05:04 Mais cela n'est pas forcément une bonne nouvelle pour ceux qui aspiraient à une libéralisation
05:08 et à une démocratisation dans les pays de la région.
05:11 Les Kurdes, rappelons-le, qui ont été abandonnés par les Occidentaux et notamment par les Américains.
05:15 Du coup, la Syrie est devenue le théâtre d'un conflit par procuration de différentes puissances étrangères.
05:23 Absolument.

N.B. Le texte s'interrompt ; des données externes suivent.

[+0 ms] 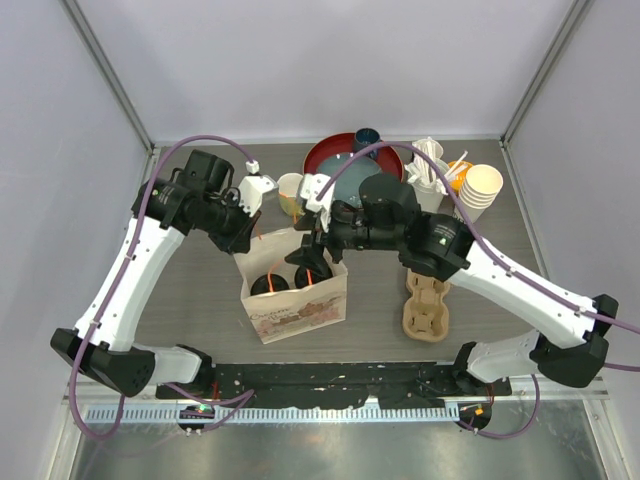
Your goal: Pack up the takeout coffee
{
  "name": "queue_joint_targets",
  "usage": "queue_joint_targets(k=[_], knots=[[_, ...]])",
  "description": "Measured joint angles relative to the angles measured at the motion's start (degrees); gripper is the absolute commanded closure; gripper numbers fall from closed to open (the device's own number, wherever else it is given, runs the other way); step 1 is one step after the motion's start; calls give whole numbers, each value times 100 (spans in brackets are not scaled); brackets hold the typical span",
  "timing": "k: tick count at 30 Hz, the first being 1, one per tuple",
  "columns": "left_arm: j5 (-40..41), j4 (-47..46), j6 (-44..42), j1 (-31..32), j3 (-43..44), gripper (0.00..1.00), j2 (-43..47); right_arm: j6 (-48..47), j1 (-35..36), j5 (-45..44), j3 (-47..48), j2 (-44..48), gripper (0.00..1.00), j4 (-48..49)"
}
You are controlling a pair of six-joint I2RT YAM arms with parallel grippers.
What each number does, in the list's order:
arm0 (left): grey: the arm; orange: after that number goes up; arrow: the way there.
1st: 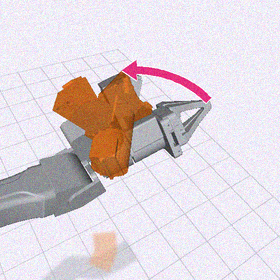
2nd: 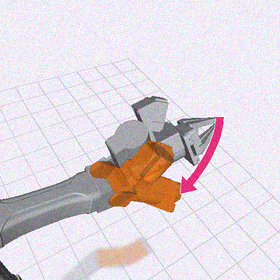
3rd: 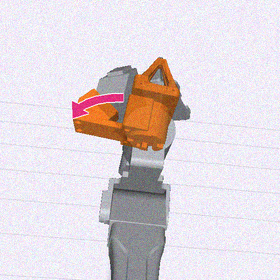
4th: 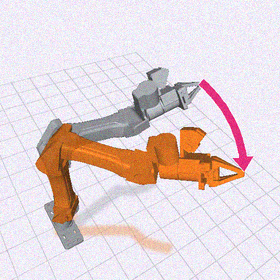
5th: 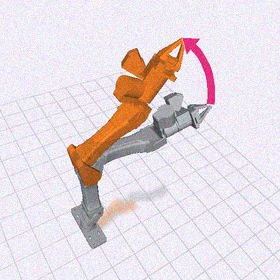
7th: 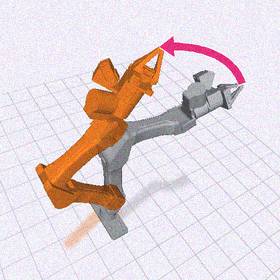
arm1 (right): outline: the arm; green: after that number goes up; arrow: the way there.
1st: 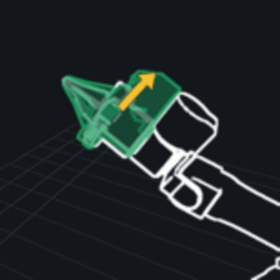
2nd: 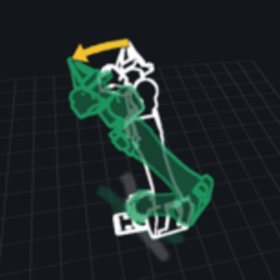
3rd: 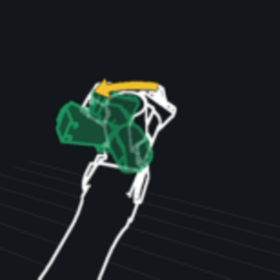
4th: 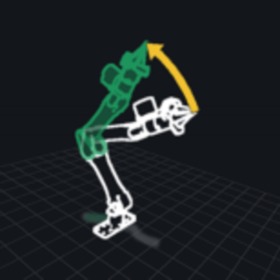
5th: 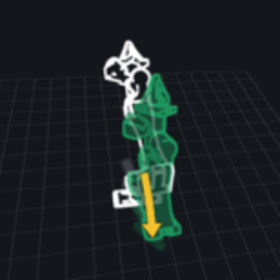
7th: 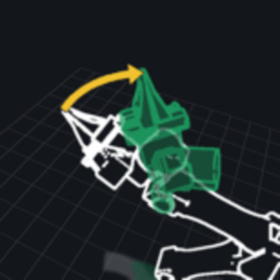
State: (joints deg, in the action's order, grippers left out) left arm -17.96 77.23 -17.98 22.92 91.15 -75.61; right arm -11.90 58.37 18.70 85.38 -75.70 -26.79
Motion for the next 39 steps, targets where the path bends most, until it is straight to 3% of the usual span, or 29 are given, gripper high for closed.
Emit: queue_joint_targets(k=[5,8,11,12,14,17,21,24,27,30,34,39], knots=[[0,2,0,7,-2,100,4,546,7,-831,166,310,33,133],[0,2,2,7,-2,96,4,789,2,-1930,256,516,44,164],[9,7,9,7,0,81,11,1001,-195,-3086,308,699,46,129],[17,7,9,9,0,71,15,1054,-339,-3403,321,741,48,101],[46,9,22,11,0,57,37,1141,-855,-3803,337,756,48,4],[92,20,79,11,13,45,79,1224,-1696,-4179,326,669,48,-221],[175,26,109,13,111,36,131,1250,-2686,-4275,304,337,49,-407],[251,26,111,22,216,30,190,1237,-3314,-4205,321,-98,57,-472],[363,26,109,22,313,25,306,1204,-3960,-3862,527,-695,65,-505],[507,28,114,22,420,21,492,1130,-4487,-3460,811,-1316,66,-461],[780,15,173,-68,542,17,765,920,-4874,-3080,1097,-1954,67,-466],[1010,-74,400,-697,505,16,1012,608,-4979,-2712,1473,-2505,73,-444]])
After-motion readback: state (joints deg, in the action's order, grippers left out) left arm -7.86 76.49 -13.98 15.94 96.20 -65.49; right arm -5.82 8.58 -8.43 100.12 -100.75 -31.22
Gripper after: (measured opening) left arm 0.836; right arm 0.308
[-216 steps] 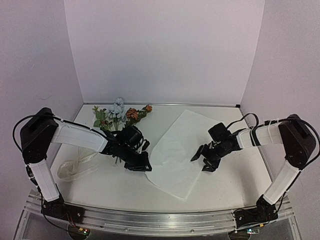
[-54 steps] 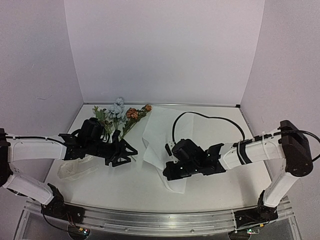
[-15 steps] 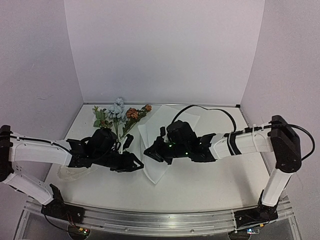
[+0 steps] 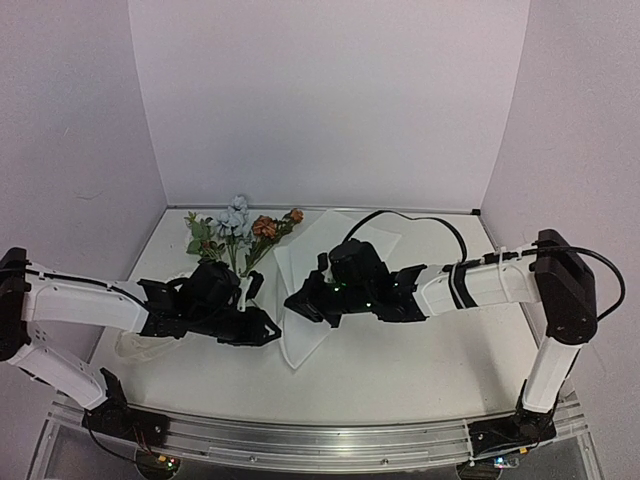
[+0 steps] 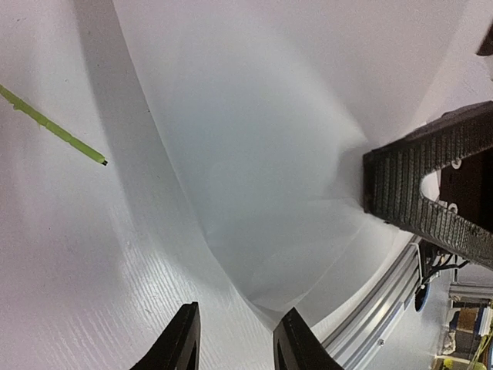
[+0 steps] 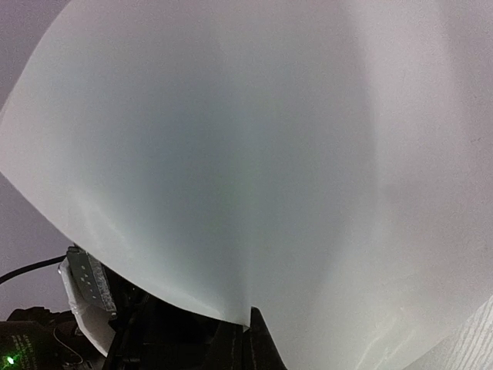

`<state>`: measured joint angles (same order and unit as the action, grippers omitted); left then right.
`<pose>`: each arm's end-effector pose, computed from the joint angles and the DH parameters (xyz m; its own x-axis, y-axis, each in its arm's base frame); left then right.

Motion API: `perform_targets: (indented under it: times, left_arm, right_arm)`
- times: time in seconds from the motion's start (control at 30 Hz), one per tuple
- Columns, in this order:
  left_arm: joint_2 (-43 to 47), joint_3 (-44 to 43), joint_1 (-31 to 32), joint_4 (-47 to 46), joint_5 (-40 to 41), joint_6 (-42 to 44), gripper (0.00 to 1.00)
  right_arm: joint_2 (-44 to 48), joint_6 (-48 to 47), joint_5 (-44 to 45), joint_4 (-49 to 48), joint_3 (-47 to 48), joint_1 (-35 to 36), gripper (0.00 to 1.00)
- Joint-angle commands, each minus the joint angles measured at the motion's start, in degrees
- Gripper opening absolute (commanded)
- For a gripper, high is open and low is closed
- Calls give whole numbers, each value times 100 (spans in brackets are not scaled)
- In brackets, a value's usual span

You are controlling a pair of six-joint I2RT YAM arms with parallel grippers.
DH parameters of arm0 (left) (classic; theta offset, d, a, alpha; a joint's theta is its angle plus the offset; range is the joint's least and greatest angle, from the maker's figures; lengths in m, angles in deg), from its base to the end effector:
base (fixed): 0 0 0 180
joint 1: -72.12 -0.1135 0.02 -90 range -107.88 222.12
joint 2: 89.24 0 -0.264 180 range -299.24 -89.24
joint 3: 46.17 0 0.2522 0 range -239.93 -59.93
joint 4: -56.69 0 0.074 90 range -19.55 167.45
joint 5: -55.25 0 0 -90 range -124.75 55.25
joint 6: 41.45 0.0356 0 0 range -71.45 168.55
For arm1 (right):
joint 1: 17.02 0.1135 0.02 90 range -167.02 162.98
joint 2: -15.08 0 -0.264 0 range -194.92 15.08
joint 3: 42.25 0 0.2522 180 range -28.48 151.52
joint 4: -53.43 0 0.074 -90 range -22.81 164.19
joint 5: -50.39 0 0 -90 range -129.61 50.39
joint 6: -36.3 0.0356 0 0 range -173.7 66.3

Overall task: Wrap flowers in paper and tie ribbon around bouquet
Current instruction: Unfold the folded wrapping paper at the center of the board.

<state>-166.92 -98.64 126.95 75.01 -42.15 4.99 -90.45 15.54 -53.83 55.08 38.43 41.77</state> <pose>0.1524 -0.2242 0.1887 -0.8832 0.0670 -0.4643 0.3530 0.7466 -0.5639 0.2084 0.3609 0.2135 -0.9637 0.1586 -0.2147 -0.1180 0.4682 0.8757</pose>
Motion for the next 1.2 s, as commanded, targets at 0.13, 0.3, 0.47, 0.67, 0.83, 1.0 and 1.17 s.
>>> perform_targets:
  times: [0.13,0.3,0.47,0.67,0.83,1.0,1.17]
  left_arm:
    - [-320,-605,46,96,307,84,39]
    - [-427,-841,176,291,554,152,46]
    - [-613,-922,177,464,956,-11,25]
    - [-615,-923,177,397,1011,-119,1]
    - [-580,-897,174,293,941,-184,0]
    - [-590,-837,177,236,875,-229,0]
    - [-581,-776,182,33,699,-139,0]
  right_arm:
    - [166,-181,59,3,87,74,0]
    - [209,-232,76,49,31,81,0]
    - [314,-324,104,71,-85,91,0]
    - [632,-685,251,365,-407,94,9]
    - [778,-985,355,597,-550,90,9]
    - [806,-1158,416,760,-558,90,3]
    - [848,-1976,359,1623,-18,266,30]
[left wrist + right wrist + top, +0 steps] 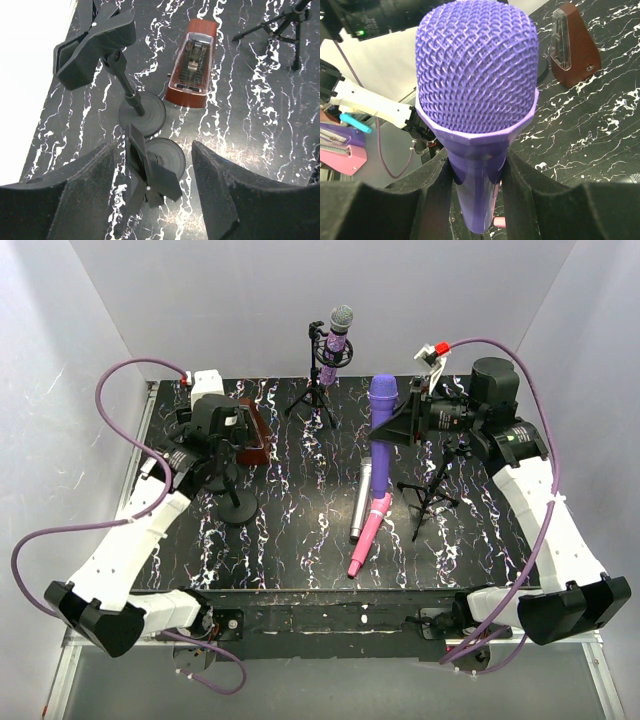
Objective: Attach the microphones to the stand
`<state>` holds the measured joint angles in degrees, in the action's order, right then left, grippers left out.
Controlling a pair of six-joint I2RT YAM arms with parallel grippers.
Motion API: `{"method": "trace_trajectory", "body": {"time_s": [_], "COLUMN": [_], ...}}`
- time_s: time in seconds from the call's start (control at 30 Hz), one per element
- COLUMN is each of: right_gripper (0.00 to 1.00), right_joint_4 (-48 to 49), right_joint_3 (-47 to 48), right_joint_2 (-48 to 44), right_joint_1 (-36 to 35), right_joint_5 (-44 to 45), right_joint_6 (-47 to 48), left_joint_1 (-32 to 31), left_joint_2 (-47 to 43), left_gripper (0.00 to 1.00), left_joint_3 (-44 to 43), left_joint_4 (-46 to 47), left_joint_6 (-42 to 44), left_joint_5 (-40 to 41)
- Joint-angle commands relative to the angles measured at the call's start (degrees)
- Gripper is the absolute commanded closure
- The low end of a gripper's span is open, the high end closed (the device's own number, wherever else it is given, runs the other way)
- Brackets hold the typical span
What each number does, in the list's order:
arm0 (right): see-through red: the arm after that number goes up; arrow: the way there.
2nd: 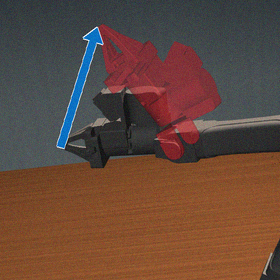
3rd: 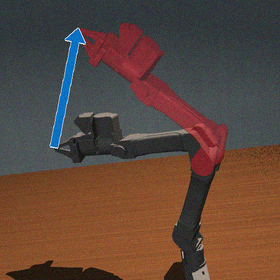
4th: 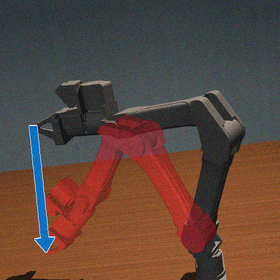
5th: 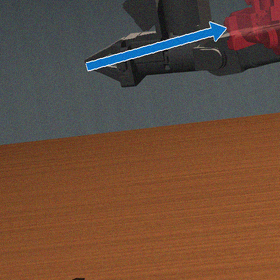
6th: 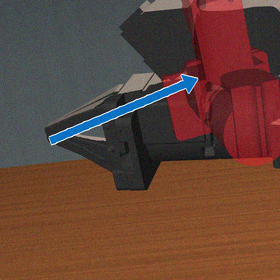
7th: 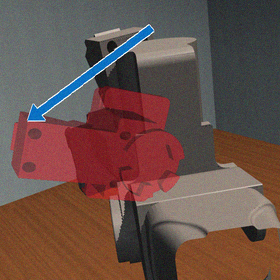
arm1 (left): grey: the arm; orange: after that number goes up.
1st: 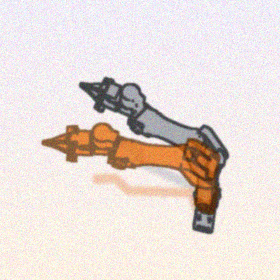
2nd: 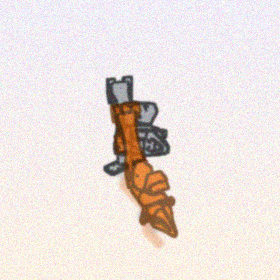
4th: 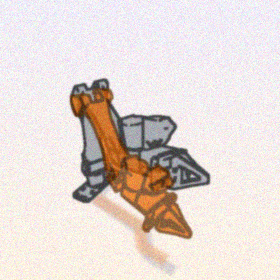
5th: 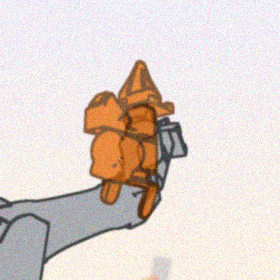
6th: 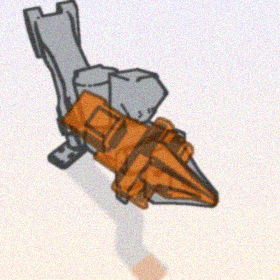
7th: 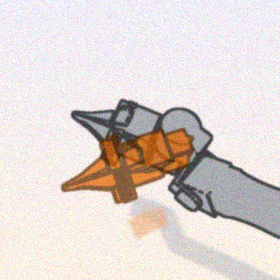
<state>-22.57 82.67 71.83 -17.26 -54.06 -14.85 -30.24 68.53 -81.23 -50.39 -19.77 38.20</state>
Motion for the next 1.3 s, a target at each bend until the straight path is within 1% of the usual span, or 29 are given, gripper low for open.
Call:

Six mois à peine après le début de la révolution syrienne en mars 2011,
05:28 le conflit s'est métamorphosé et devenu une guerre civile,
05:32 puis un affrontement entre puissances régionales dans un premier temps
05:35 et ensuite un affrontement international à partir du moment où Vladimir Poutine a décidé d'intervenir directement en Syrie.
05:44 Donc le peuple syrien est passé par pertes et profits.
05:48 Il a été victime d'un régime autoritaire depuis 1970.
05:53 Il a été victime du jeu des puissances régionales.
05:57 Et il a été victime des ambitions impériales, aussi bien ou néo-impériales,
06:03 aussi bien de la Russie que de la Turquie et bien évidemment de l'Iran.
06:07 Rapidement, dans ce qui reste de l'opposition syrienne aujourd'hui, quelle est la place des islamistes ?
06:13 Les islamistes avaient été massivement soutenus par certains pays comme la Turquie ou le Qatar,
06:21 qui avaient un agenda très précis, celui de faire tomber Bachar el-Assad.
06:25 Donc les courants idéologiques vont rester présents,
06:29 mais leur capacité d'action sera probablement réduite,
06:32 car leurs sources de financement vont inévitablement se parier.
06:36 Merci beaucoup Karim et Milbitar pour votre analyse avec nous sur France 24.
06:40 Merci beaucoup d'avoir été avec nous.